We also believes a workaround could be possible, like a native call or something that simulate RSA_set_flags(rsa, RSA_FLAG_EXT_PKEY); that would be called before SignData to let the HasNoPrivateKey function react with the expected behavior.

However, our client doesn't want to maintain a fix over .NET 8 for production use. The expertise is quite niche and they prefer to wait rather than risk it. So, moving this issue as non-blocking the .NET 8 release is fine for us. We will continue to follow the issue because as we said above : We will make us available if there is a need to interact or experiment things.

I may experiment on the workaround in my free time, just to see if my previous idea could work.

[jeffhandley]

@chaoshades We implemented OpenSSL Providers support in .NET 9. Have you moved to OpenSSL 3.x by chance? It's unlikely that we'll add new OpenSSL 1.x ENGINE features.

[krwq]

@chaoshades I have fixed this issue in https://github.com/dotnet/runtime/pull/104961 (will be available in preview 7 or already in nightlies) but only when using OpenSSL 3.x (due to OpenSSL segfaulting on some lower versions we need to continue doing that check and RSA_FLAG_EXT_PKEY is required). For providers this issue will not show up (but that is also due to the fact that they need OpenSSL 3.x).

[chaoshades]

We implemented OpenSSL Providers support in .NET 9. Have you moved to OpenSSL 3.x by chance?
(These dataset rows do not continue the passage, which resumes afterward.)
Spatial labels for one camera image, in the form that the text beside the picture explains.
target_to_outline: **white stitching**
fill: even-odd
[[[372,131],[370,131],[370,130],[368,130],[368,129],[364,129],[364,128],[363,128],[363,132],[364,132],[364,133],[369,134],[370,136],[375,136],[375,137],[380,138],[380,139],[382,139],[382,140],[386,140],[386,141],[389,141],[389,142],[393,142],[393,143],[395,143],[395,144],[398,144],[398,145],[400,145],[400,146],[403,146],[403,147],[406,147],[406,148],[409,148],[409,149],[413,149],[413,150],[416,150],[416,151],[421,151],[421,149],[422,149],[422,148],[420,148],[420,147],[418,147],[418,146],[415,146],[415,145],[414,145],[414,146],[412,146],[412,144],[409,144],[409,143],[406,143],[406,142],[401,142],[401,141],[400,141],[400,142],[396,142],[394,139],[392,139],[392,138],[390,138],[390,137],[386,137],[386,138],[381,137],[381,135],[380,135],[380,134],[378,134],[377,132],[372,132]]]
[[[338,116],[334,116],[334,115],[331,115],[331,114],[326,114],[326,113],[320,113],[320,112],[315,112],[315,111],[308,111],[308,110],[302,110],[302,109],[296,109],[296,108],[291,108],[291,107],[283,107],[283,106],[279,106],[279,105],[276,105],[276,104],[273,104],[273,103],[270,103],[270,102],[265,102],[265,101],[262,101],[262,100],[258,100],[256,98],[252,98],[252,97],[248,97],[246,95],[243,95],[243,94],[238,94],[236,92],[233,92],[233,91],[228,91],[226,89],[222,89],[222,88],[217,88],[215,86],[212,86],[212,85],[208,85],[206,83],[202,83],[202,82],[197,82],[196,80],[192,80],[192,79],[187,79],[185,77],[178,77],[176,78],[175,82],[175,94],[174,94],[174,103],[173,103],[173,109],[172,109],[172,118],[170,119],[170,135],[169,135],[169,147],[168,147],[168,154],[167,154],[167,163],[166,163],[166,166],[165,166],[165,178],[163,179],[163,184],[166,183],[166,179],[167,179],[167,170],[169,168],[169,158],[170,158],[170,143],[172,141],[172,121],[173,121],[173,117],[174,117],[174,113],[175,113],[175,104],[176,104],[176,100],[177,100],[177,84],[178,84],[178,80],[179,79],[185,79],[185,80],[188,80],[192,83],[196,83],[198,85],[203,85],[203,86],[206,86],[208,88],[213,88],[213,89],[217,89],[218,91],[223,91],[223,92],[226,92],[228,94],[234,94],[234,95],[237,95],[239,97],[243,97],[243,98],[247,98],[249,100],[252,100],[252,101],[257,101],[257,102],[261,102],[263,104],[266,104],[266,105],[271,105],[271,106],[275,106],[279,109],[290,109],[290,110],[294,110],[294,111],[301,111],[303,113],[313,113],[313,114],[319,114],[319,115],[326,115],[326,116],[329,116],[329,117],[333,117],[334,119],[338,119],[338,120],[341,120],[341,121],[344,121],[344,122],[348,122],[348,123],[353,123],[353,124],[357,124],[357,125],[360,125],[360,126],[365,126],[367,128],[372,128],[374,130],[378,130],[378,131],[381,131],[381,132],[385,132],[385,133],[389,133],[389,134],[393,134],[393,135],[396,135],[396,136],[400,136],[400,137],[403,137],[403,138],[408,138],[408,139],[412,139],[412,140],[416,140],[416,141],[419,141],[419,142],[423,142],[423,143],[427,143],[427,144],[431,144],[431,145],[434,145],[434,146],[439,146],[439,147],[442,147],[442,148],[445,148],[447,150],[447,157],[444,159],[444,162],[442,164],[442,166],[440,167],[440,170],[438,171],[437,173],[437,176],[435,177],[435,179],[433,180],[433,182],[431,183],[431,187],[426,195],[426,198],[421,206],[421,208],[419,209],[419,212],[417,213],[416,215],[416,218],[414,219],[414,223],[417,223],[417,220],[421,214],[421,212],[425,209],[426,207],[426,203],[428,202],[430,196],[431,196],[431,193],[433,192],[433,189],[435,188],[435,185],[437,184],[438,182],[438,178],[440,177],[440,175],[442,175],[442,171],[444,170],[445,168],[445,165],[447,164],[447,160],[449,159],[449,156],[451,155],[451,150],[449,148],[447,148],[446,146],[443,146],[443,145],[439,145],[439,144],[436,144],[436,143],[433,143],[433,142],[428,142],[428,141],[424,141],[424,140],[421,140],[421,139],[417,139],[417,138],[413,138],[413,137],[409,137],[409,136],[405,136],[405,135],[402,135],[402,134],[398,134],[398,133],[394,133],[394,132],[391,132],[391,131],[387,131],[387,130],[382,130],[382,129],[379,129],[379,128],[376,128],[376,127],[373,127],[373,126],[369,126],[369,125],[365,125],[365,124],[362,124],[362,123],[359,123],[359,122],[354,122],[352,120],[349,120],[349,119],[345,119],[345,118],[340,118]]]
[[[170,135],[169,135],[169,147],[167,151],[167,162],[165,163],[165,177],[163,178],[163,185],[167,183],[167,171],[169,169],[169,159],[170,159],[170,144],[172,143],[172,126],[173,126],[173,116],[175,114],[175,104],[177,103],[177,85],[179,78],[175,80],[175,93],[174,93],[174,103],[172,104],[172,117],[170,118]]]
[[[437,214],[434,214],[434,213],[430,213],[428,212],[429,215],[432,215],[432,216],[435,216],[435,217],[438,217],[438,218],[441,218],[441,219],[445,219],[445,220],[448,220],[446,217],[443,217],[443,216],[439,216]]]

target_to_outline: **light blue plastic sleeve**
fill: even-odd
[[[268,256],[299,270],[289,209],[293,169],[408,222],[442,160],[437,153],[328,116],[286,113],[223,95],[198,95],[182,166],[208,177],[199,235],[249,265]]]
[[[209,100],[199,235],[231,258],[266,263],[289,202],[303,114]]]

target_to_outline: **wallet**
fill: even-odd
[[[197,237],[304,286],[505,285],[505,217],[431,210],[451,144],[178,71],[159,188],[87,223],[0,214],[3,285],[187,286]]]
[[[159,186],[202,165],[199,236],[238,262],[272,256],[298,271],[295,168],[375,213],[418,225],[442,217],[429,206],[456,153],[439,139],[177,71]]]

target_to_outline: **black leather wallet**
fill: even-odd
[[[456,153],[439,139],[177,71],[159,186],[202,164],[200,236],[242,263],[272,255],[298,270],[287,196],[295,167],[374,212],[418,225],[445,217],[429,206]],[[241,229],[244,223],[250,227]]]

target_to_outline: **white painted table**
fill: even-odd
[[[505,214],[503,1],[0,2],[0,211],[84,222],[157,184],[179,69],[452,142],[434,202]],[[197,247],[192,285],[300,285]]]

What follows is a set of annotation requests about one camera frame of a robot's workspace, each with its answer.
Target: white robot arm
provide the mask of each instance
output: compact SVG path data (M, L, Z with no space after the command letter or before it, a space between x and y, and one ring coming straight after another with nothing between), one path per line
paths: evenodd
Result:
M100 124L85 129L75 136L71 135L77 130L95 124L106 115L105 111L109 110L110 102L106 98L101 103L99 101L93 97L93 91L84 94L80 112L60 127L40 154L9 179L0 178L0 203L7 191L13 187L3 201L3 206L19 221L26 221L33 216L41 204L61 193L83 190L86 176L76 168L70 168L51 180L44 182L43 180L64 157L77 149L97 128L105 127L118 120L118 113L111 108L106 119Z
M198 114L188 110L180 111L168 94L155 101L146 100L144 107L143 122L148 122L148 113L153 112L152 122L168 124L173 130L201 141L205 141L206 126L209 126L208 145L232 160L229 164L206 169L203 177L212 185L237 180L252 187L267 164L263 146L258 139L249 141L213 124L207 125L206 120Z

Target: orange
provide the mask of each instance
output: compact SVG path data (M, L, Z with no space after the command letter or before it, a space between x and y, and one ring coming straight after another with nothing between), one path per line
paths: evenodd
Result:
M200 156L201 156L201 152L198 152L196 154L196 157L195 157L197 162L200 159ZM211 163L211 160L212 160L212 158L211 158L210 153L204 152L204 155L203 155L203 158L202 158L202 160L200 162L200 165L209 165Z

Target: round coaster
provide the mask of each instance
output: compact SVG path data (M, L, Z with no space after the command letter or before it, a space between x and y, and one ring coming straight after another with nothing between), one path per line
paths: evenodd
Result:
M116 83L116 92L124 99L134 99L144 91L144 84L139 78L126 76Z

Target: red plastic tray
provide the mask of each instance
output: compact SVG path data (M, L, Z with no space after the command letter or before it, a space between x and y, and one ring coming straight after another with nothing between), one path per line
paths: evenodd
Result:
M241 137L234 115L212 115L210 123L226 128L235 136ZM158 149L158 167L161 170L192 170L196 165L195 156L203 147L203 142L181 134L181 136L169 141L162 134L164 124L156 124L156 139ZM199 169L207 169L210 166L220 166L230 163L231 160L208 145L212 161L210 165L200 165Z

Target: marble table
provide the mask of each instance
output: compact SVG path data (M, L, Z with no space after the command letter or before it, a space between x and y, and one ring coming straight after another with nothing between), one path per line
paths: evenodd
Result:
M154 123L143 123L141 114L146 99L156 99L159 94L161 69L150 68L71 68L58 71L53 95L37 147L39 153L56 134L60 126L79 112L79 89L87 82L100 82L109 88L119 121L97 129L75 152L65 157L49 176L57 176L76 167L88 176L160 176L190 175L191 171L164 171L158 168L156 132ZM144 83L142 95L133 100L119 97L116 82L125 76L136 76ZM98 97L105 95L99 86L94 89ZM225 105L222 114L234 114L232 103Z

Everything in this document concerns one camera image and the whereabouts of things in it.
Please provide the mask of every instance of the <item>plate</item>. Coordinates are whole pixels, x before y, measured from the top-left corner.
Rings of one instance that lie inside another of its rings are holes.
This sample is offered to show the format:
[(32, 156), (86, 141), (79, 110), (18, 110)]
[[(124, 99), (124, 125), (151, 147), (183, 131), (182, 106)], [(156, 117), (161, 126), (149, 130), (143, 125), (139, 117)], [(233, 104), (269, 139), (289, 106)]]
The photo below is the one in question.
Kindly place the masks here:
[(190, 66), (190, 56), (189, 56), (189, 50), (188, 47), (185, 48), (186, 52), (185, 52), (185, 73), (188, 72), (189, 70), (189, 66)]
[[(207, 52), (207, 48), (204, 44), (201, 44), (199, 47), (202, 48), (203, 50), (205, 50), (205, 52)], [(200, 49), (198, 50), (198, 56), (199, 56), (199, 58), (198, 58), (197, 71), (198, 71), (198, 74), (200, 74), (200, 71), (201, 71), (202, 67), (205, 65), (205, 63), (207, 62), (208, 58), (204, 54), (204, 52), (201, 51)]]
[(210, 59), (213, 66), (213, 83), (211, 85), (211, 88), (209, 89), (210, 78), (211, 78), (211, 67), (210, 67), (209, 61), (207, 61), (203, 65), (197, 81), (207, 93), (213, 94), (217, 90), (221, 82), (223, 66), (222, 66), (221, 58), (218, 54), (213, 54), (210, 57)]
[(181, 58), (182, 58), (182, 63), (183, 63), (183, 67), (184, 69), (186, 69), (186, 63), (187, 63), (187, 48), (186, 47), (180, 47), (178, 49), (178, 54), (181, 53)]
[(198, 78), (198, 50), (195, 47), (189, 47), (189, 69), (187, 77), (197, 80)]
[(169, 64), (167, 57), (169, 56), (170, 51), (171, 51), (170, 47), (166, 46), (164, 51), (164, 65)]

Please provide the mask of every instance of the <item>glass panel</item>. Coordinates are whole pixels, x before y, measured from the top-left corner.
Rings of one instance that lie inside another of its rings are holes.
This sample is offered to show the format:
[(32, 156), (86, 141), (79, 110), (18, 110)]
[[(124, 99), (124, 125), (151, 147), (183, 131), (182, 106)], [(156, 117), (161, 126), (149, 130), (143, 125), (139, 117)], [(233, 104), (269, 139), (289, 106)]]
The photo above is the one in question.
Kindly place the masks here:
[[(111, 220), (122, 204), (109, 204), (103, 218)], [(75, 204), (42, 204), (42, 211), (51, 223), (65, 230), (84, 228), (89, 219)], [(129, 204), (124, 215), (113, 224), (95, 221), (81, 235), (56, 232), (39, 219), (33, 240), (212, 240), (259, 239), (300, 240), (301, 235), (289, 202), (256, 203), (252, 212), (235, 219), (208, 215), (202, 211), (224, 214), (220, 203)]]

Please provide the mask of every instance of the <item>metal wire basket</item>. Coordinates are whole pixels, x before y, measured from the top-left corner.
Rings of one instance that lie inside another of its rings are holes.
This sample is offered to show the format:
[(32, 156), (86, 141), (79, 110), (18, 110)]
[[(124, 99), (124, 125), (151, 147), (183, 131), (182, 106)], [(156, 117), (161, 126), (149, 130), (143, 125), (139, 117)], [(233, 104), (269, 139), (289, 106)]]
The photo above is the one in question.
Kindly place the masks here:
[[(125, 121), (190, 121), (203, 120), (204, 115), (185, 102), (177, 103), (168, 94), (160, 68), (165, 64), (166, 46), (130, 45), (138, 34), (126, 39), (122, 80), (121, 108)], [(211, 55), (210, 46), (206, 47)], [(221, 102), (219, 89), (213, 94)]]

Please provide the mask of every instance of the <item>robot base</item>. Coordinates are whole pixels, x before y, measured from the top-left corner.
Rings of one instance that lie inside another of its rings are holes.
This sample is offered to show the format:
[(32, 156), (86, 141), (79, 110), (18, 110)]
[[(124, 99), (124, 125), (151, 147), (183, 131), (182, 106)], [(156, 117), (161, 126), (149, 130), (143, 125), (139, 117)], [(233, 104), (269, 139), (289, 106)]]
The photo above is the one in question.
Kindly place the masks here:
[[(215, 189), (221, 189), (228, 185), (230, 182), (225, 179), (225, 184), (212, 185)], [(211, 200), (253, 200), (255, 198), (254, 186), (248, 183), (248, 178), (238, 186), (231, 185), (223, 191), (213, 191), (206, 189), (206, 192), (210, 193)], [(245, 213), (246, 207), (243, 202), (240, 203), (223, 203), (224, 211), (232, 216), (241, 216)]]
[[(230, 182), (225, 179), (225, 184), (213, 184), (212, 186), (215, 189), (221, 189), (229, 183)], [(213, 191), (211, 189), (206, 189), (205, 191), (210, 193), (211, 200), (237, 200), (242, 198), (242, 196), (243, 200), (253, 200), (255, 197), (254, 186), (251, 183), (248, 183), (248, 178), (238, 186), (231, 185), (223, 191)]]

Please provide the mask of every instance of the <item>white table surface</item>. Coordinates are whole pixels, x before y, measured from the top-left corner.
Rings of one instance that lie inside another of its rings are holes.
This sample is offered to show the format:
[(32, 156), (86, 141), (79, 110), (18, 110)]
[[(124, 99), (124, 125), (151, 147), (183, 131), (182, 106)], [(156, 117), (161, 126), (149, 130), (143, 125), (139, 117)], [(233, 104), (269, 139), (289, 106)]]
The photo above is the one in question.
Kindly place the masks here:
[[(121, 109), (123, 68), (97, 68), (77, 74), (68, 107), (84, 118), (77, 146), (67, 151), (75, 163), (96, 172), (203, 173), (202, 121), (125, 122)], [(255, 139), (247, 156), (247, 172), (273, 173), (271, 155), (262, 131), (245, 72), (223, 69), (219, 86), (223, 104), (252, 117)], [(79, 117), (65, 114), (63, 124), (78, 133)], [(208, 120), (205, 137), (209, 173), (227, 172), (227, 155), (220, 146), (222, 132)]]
It's unlikely that we'll add new OpenSSL 1.x ENGINE features.

Our client didn't upgrade to OpenSSL 3.x because the usage is pretty limited for now. However, we don't have any reasons not to upgrade. The vendor also have an integration guide now. So, we believe it is doable.

I have fixed this issue in #104961 (will be available in preview 7 or already in nightlies) but only when using OpenSSL 3.x (due to OpenSSL segfaulting on some lower versions we need to continue doing that check and RSA_FLAG_EXT_PKEY is required). For providers this issue will not show up (but that is also due to the fact that they need OpenSSL 3.x).

Oh nice! I will contact the team leader to let them know if they can give me some time to test this. However, I know we are looking into the Azure Key Vault service tiers with our client for the same use-case, which may be better for them in the long run. I hope this won't stop us to at least try the proposed solution though.

[jeffhandley]

@chaoshades I'm going to go ahead and close this issue since we're not making any further investments into OpenSSL ENGINE support. Hopefully you will be able to proceed with OpenSSL 3.x and Providers. Thanks for reaching out on this topic.